▶ **EXERCISE OBJECTIVE**: Go through the data line by line from the top, retyping each exactly, and end with the line that contains "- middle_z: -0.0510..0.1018".

##### DATA SECTION #####

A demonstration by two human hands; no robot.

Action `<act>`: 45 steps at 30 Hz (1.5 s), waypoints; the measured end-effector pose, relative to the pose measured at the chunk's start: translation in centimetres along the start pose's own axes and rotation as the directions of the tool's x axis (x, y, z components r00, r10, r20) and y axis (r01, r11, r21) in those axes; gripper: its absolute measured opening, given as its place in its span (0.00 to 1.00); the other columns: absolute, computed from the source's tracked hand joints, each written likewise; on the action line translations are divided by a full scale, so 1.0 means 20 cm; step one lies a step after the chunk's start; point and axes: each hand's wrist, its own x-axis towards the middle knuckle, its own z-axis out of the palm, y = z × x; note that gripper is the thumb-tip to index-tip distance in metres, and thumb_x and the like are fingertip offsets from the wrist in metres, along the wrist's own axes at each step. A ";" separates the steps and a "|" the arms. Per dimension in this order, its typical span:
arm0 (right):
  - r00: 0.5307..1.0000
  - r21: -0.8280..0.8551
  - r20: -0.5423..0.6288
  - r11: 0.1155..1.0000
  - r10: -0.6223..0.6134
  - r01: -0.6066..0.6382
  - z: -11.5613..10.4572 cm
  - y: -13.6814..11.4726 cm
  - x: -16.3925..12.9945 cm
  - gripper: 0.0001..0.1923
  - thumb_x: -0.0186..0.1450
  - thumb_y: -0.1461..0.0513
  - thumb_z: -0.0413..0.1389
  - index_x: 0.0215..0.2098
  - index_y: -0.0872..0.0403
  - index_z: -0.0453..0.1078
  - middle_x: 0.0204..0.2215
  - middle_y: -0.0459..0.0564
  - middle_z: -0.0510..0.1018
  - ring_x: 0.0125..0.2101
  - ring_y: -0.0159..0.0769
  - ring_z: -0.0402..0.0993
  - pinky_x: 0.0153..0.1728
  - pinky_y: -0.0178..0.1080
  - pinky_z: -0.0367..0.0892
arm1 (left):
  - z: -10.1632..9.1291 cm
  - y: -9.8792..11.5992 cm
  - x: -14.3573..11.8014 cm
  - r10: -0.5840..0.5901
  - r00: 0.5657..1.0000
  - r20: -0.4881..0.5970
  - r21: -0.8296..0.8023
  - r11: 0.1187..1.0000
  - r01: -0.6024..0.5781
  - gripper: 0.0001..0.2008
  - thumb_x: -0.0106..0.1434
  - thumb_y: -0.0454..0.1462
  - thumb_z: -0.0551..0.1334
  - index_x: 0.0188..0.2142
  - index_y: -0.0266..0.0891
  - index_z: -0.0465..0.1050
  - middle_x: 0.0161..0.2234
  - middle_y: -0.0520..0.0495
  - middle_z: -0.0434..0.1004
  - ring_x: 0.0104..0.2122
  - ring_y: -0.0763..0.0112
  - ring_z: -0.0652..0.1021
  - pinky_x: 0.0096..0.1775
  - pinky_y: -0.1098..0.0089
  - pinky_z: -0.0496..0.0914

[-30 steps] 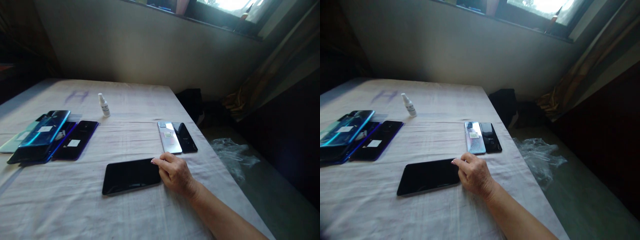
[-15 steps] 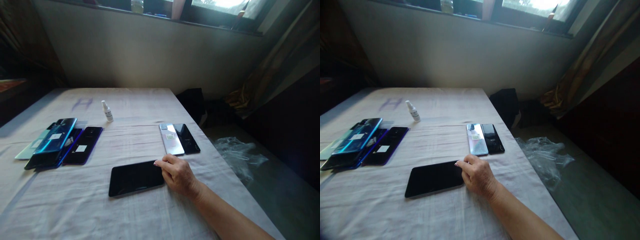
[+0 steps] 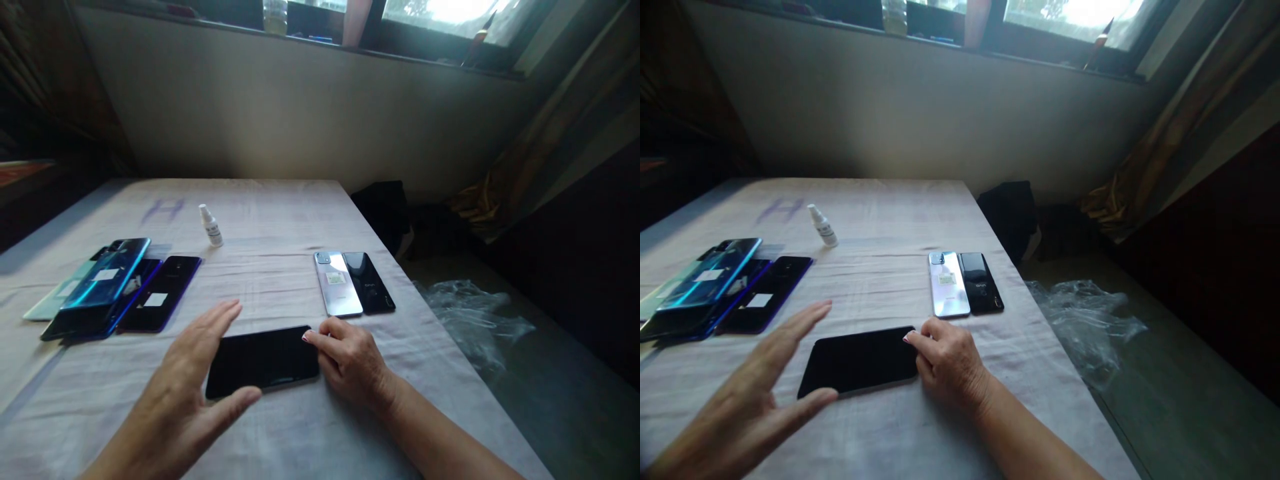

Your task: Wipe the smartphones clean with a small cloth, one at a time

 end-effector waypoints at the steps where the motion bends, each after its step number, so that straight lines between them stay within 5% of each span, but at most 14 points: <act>1: 1.000 0.002 0.008 1.000 -0.006 0.006 0.00 0.00 0.00 0.18 0.62 0.70 0.51 0.46 0.54 0.76 0.34 0.50 0.78 0.30 0.35 0.75 0.31 0.34 0.70 | 0.04 -0.01 0.01 0.071 0.997 0.003 0.017 0.997 -0.071 0.41 0.67 0.62 0.52 0.71 0.45 0.49 0.65 0.37 0.64 0.60 0.46 0.71 0.56 0.50 0.70; 6: 0.999 -0.046 0.010 0.998 0.045 -0.044 0.02 0.01 0.03 0.18 0.64 0.71 0.49 0.48 0.54 0.76 0.34 0.50 0.77 0.31 0.35 0.75 0.32 0.34 0.71 | 0.21 -0.11 -0.09 0.067 0.997 0.036 0.133 0.989 -0.071 0.45 0.65 0.61 0.55 0.72 0.40 0.45 0.65 0.33 0.65 0.61 0.42 0.70 0.58 0.44 0.66; 11: 1.000 -0.052 -0.005 0.999 0.004 -0.005 0.01 0.00 0.01 0.18 0.65 0.71 0.49 0.49 0.56 0.75 0.33 0.51 0.77 0.30 0.35 0.75 0.30 0.34 0.70 | 0.27 -0.15 -0.17 0.014 0.999 0.040 0.101 0.995 -0.018 0.45 0.64 0.57 0.59 0.72 0.41 0.44 0.65 0.36 0.66 0.61 0.44 0.71 0.59 0.46 0.65; 39: 0.996 -0.160 0.049 0.985 0.079 -0.071 0.02 -0.08 -0.02 0.21 0.62 0.73 0.53 0.49 0.53 0.76 0.36 0.50 0.78 0.32 0.34 0.76 0.33 0.33 0.72 | 0.29 -0.13 -0.12 0.057 0.997 0.043 0.083 0.995 -0.060 0.37 0.63 0.49 0.62 0.66 0.36 0.54 0.62 0.31 0.69 0.61 0.45 0.71 0.60 0.44 0.64; 45: 0.998 -0.101 -0.024 0.993 0.058 -0.060 0.04 -0.07 -0.03 0.20 0.62 0.72 0.51 0.48 0.53 0.77 0.34 0.49 0.77 0.32 0.34 0.75 0.33 0.34 0.71 | 0.29 -0.13 -0.13 0.044 0.999 0.027 0.071 0.996 -0.046 0.38 0.63 0.50 0.63 0.67 0.39 0.52 0.62 0.34 0.69 0.61 0.46 0.71 0.61 0.46 0.62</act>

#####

▶ **ANSWER TO THIS PROBLEM**:
A demonstration by two human hands; no robot.

Action `<act>`: 45 steps at 30 Hz (1.5 s), waypoints; the measured end-effector pose, relative to the pose measured at the chunk's start: translation in centimetres along the start pose's own axes and rotation as the directions of the tool's x axis (x, y, z components r00, r10, r20) and y axis (r01, r11, r21) in those axes; gripper: its absolute measured opening, given as its place in its span (0.00 to 1.00); the other columns: absolute, computed from the source's tracked hand joints, each written likewise; on the action line translations are divided by a full scale, so 1.0 means 20 cm; step one lies a step after the chunk's start; point and axes: each hand's wrist, its own x-axis towards the middle knuckle, its own z-axis out of the palm, y = z × x; note that gripper is the thumb-tip to index-tip distance in metres, and thumb_x and the like are fingertip offsets from the wrist in metres, along the wrist's own axes at each step. A ";" separates the steps and a "|" the arms. Per dimension in this order, its typical span:
arm0 (right):
  - r00: 0.5307..1.0000
  - r21: -0.8280..0.8551
  - r20: -0.5423..0.6288
  - r11: 0.1155..1.0000
  - r10: -0.6223..0.6134
  - r01: -0.6066..0.6382
  - z: -11.5613..10.4572 cm
  - y: -13.6814..11.4726 cm
  - x: -16.3925..12.9945 cm
  - gripper: 0.0001..0.1923
  - thumb_x: -0.0186..0.1450
  - thumb_y: -0.1461..0.0513
  - thumb_z: -0.0413..0.1389
  - index_x: 0.0215..0.2098
  - index_y: -0.0872..0.0403
  - index_z: -0.0453..0.1078
  - middle_x: 0.0204..0.2215
  - middle_y: -0.0459..0.0564
  - middle_z: -0.0510..0.1018

That finishes the answer to the exercise.